> **WORK REQUIRED**
Copy word for word the lines in the records below, starting at the line with "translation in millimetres" and ending at the line with "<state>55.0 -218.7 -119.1". Skip the pictures.

========================================================================

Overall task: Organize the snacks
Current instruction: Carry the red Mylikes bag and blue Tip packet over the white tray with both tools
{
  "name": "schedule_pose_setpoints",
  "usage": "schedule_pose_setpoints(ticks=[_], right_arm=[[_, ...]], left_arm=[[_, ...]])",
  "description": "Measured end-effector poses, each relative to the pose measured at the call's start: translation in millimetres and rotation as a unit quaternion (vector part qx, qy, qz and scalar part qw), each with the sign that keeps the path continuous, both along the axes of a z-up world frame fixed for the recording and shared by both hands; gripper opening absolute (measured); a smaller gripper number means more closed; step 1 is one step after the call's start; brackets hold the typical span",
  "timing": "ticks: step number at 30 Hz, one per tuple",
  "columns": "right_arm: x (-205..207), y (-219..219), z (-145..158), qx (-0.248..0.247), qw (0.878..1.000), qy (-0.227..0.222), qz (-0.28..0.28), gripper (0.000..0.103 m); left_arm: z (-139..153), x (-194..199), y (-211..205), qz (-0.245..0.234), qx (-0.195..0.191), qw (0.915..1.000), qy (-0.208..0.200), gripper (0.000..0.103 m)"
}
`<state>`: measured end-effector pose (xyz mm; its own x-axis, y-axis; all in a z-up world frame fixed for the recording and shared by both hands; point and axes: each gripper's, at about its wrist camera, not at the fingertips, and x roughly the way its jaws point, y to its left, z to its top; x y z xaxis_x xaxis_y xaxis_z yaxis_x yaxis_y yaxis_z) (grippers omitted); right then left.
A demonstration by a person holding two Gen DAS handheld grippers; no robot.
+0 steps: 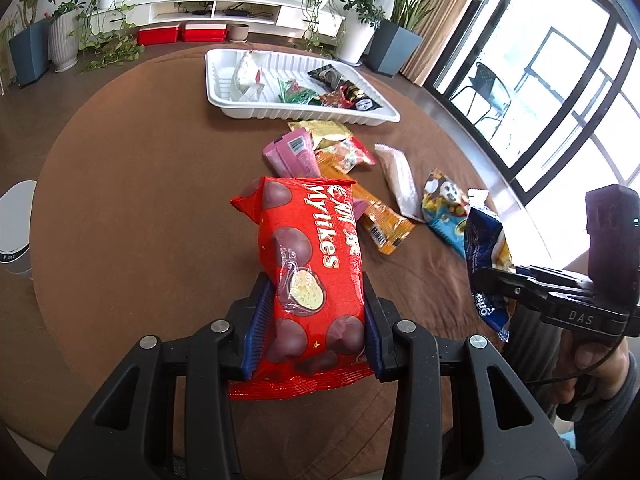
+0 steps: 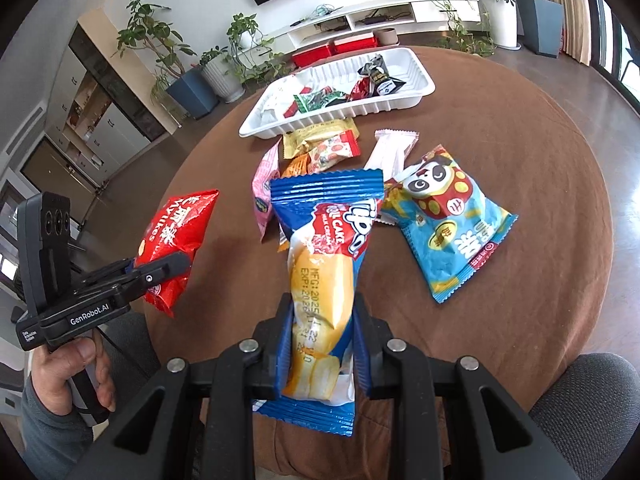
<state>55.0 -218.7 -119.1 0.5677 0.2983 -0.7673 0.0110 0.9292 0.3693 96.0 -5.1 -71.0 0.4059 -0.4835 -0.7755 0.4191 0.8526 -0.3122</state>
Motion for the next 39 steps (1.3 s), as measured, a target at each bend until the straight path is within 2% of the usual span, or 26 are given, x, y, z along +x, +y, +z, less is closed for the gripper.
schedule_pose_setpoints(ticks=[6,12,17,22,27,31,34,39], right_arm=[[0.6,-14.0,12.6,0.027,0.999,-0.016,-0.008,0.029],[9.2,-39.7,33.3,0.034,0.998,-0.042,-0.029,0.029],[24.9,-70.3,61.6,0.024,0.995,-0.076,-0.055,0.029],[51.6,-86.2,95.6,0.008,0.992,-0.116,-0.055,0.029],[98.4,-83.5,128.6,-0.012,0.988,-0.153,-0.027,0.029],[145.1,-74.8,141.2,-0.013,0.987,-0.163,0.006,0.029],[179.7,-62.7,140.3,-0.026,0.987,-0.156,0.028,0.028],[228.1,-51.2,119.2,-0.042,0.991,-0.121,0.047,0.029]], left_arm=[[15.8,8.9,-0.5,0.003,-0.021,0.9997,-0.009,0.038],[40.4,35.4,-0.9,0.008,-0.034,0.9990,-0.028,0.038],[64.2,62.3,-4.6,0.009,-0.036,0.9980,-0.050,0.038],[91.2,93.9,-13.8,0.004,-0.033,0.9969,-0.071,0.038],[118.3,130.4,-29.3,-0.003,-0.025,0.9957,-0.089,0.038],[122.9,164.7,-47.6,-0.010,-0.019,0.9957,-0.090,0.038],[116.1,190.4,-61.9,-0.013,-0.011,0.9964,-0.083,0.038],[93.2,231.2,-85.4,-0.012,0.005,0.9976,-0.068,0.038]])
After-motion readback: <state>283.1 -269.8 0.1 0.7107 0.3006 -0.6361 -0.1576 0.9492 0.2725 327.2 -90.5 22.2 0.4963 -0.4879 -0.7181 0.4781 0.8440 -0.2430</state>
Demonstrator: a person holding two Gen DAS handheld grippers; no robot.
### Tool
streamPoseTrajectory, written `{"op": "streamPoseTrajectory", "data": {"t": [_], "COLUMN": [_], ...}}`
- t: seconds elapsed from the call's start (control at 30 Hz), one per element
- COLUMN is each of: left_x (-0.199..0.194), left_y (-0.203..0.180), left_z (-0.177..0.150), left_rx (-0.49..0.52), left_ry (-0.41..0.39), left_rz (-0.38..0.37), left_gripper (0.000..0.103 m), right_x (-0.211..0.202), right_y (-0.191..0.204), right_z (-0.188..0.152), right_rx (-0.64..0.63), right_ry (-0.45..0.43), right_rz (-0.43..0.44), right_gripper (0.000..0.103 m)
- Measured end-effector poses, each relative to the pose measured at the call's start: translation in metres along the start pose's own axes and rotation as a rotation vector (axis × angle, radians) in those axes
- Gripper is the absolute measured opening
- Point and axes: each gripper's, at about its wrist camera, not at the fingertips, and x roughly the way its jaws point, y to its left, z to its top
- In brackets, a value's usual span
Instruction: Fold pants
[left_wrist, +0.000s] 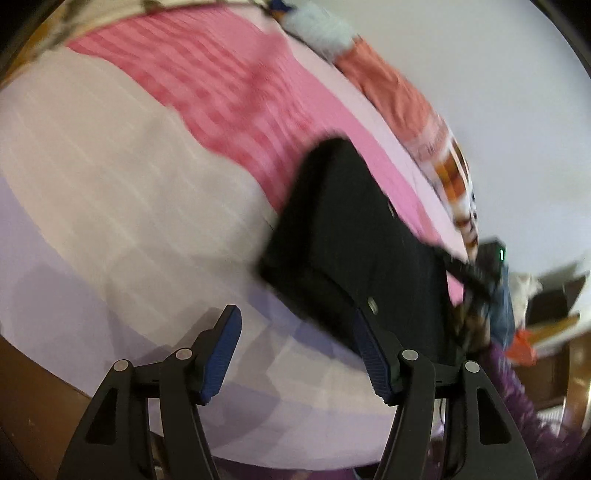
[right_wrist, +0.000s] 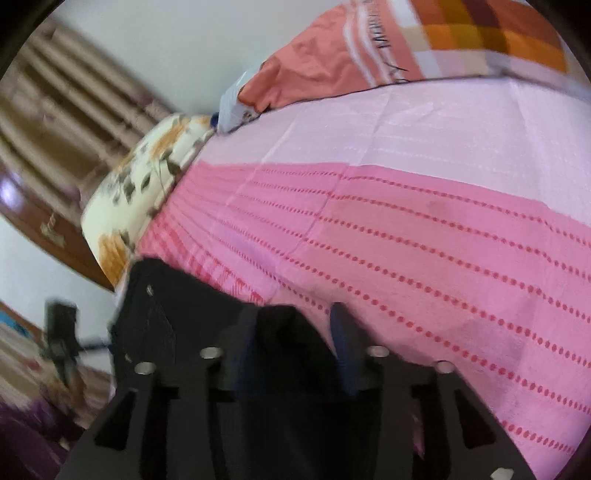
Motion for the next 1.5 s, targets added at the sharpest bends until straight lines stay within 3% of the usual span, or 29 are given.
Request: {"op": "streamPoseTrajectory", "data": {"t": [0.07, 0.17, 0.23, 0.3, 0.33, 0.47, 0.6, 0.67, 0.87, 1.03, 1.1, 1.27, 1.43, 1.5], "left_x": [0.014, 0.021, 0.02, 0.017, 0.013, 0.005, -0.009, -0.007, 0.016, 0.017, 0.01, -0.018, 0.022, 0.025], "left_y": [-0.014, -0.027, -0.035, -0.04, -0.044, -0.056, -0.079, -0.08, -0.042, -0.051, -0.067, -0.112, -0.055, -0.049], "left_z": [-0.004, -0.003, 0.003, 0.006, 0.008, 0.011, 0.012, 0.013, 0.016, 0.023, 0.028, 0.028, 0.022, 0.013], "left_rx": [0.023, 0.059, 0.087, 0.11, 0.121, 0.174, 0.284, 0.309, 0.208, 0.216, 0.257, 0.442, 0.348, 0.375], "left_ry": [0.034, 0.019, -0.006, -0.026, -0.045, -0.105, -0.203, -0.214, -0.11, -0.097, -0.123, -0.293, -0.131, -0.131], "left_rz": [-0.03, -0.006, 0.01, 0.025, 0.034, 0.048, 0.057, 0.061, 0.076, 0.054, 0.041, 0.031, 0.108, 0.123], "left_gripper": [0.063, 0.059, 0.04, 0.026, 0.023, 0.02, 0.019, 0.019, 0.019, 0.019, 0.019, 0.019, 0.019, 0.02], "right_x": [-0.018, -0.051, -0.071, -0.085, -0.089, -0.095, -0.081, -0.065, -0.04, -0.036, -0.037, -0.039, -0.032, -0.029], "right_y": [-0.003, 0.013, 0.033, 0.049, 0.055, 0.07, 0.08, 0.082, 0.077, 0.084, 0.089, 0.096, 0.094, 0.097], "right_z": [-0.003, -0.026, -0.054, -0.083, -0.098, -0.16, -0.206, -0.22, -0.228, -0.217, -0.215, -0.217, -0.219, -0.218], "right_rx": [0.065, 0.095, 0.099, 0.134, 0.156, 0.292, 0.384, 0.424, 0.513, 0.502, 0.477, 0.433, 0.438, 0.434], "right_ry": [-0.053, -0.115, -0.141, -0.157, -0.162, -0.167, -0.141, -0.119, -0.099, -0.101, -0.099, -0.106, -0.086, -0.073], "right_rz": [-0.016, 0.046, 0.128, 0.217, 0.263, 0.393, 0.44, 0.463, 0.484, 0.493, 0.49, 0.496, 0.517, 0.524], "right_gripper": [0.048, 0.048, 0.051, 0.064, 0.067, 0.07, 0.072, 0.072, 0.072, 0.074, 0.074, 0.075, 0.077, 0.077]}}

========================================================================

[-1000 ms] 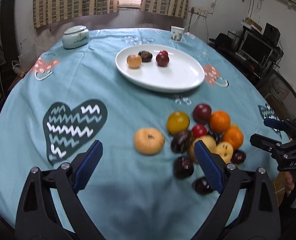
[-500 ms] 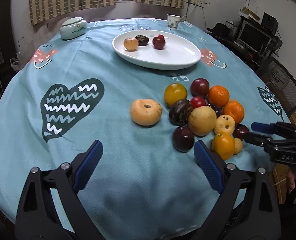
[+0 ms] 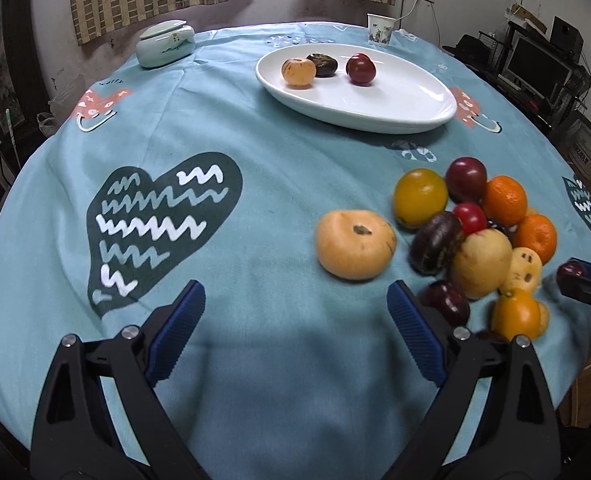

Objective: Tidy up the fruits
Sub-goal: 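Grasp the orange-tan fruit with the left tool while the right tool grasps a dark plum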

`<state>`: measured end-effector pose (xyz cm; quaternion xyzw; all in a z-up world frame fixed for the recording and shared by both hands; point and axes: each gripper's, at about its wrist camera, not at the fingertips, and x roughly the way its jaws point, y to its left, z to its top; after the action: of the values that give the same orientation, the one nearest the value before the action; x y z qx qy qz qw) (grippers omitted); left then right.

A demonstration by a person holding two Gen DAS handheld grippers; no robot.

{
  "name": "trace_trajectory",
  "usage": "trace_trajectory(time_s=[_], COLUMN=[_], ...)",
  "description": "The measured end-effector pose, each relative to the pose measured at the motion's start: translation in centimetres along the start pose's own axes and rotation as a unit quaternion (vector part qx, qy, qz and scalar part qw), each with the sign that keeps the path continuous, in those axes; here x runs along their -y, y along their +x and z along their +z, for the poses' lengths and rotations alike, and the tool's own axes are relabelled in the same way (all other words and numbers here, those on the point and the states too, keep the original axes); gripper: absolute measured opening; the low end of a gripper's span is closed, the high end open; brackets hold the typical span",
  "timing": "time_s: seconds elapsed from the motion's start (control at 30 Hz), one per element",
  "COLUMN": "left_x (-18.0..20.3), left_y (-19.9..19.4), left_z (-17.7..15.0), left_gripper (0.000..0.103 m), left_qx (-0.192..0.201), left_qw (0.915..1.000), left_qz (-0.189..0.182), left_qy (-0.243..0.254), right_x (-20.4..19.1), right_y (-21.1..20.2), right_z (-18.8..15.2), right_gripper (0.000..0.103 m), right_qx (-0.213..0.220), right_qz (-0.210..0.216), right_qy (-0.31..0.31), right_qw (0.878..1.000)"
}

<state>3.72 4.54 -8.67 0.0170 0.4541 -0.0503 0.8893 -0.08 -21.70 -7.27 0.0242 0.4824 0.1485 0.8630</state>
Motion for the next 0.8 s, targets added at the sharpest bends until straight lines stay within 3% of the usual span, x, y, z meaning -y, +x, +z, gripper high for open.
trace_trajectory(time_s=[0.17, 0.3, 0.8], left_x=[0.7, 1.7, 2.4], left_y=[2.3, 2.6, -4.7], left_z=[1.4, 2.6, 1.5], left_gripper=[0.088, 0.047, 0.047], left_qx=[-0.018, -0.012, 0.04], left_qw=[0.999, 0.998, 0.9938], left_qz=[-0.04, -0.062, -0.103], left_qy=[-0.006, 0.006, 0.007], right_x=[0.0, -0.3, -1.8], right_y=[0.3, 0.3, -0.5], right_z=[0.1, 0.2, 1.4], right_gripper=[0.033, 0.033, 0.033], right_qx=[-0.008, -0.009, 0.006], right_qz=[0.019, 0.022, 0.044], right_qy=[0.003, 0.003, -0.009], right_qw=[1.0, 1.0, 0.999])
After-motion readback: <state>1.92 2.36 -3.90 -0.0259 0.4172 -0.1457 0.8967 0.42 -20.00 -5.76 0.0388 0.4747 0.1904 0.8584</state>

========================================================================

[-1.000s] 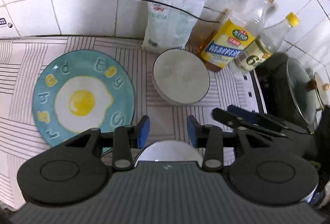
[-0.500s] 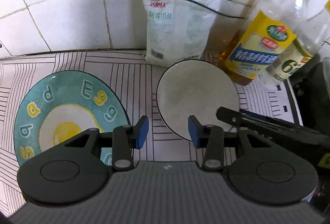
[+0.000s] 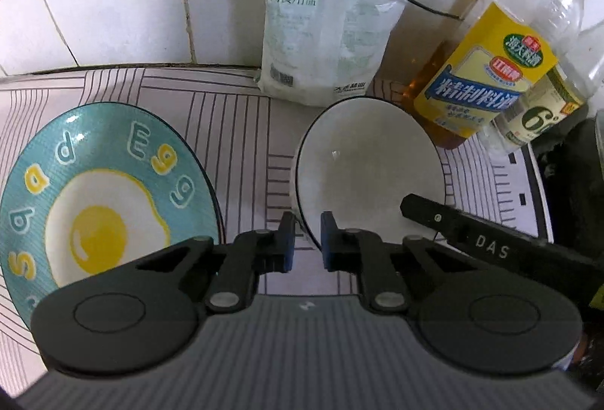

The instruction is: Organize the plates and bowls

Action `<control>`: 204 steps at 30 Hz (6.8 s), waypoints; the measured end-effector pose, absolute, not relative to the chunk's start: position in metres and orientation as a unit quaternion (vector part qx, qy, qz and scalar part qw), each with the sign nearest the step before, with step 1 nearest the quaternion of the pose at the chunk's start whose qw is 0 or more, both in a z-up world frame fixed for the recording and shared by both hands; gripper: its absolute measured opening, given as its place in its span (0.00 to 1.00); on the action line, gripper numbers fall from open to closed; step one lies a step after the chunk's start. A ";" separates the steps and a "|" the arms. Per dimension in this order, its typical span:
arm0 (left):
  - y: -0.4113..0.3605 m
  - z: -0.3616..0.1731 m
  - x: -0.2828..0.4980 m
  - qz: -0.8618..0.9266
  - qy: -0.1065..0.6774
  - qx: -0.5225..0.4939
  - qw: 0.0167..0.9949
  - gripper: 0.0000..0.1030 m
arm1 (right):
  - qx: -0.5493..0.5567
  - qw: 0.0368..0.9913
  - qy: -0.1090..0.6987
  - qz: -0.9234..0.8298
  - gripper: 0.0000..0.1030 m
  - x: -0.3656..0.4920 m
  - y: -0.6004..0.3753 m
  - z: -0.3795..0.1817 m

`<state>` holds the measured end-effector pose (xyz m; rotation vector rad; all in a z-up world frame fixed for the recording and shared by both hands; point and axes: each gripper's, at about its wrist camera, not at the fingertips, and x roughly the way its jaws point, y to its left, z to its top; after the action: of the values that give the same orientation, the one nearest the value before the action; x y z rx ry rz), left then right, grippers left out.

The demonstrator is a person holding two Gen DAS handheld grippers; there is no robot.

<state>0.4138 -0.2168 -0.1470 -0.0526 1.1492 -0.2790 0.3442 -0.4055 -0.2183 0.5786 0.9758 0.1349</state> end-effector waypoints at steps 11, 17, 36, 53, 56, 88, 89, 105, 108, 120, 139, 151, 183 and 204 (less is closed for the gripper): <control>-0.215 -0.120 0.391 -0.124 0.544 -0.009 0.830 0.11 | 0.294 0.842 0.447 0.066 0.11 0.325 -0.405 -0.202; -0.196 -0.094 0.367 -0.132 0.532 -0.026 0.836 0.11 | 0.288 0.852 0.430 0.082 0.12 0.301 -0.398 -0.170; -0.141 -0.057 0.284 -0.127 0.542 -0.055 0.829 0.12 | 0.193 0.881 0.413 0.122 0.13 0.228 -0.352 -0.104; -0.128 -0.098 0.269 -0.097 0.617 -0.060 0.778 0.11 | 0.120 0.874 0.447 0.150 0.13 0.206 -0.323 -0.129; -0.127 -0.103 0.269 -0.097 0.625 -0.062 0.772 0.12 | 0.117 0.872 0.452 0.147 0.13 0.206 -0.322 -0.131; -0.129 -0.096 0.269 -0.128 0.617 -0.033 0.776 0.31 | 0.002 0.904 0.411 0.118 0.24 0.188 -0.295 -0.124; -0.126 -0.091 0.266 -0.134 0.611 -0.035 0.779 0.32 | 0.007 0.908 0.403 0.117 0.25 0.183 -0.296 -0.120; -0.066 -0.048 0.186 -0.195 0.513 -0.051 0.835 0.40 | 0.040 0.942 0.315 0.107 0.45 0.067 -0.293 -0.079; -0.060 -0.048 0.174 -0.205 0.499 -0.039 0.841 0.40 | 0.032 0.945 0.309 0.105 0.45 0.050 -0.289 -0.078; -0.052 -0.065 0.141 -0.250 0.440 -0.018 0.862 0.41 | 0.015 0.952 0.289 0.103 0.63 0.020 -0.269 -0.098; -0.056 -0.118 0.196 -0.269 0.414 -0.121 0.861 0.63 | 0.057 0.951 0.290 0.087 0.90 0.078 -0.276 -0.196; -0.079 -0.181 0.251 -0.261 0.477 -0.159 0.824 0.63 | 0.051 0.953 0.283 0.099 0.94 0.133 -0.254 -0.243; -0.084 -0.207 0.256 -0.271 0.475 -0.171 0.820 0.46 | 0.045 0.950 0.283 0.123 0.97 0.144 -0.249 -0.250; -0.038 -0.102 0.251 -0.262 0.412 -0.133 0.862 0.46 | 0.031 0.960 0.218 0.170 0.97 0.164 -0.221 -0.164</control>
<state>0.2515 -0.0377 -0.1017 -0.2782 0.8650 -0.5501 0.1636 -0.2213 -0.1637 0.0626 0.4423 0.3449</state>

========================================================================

> **TASK SOLUTION**
  "description": "Measured end-effector poses, each relative to the pose measured at the call's start: translation in millimetres and rotation as a unit quaternion (vector part qx, qy, qz and scalar part qw), each with the sign that keeps the path continuous, both along the axes of a z-up world frame fixed for the recording and shared by both hands; gripper opening absolute (measured); a smaller gripper number means more closed; step 1 is one step after the call's start; brackets hold the typical span",
  "timing": "ticks: step number at 30 Hz, one per tuple",
  "columns": "right_arm: x (-205..207), y (-219..219), z (-145..158), qx (-0.248..0.247), qw (0.878..1.000), qy (-0.227..0.222), qz (-0.28..0.28), gripper (0.000..0.103 m); left_arm: z (-139..153), x (-194..199), y (-211..205), qz (-0.245..0.234), qx (-0.195..0.191), qw (0.915..1.000), qy (-0.208..0.200), gripper (0.000..0.103 m)"
}
`<state>`: measured end-effector pose (xyz mm; its own x-axis, y-axis; all in a z-up world frame fixed for the recording and shared by both hands; point and axes: each gripper's, at about its wrist camera, not at the fingertips, and x roughly the way its jaws point, y to its left, z to its top; x y z xaxis_x xaxis_y xaxis_z yaxis_x yaxis_y yaxis_z) (grippers omitted); right then left.
A demonstration by a person holding two Gen DAS handheld grippers; no robot.
+0 steps: 
+0 steps: 
<state>55.0 -218.7 -119.1 0.5677 0.2983 -0.7673 0.0110 0.9292 0.3693 96.0 -5.1 -71.0 0.4059 -0.4835 -0.7755 0.4191 0.8526 -0.3122</state>

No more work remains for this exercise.